Required work: Go to the line containing "Would you be able to pick out the silver right" in the records below. Repeat it and the lines after it exactly, all the way to the end.

[Dataset entries]
=======

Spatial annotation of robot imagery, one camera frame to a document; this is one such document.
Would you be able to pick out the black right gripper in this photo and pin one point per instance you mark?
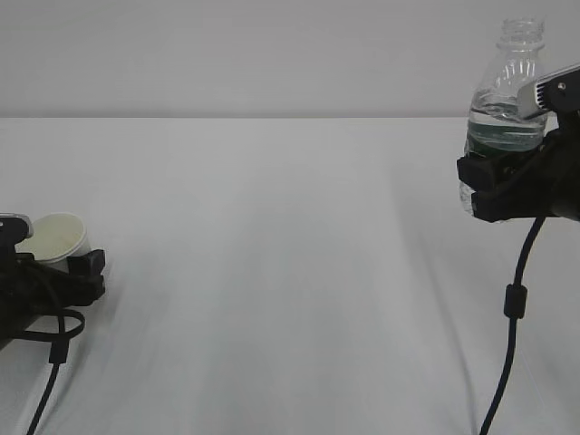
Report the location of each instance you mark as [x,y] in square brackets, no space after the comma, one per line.
[541,183]

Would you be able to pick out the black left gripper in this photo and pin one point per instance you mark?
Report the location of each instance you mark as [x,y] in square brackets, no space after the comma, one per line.
[29,291]

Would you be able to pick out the white paper cup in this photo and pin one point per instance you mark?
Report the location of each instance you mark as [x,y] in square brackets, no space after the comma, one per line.
[56,237]

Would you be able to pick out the clear green-label water bottle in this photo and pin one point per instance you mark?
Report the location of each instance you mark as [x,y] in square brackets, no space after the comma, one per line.
[494,126]

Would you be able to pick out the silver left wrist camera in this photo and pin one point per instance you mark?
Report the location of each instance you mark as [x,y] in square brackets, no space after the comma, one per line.
[15,228]

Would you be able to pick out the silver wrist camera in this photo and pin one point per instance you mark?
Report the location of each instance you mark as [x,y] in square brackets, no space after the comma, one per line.
[556,92]
[15,228]

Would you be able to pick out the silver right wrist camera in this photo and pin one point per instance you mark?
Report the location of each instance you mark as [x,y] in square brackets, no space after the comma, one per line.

=======

Response:
Would you be able to pick out the silver right wrist camera in this photo and pin one point per instance you mark?
Report the location of each instance you mark as [x,y] in square brackets, no space after the comma, one per line.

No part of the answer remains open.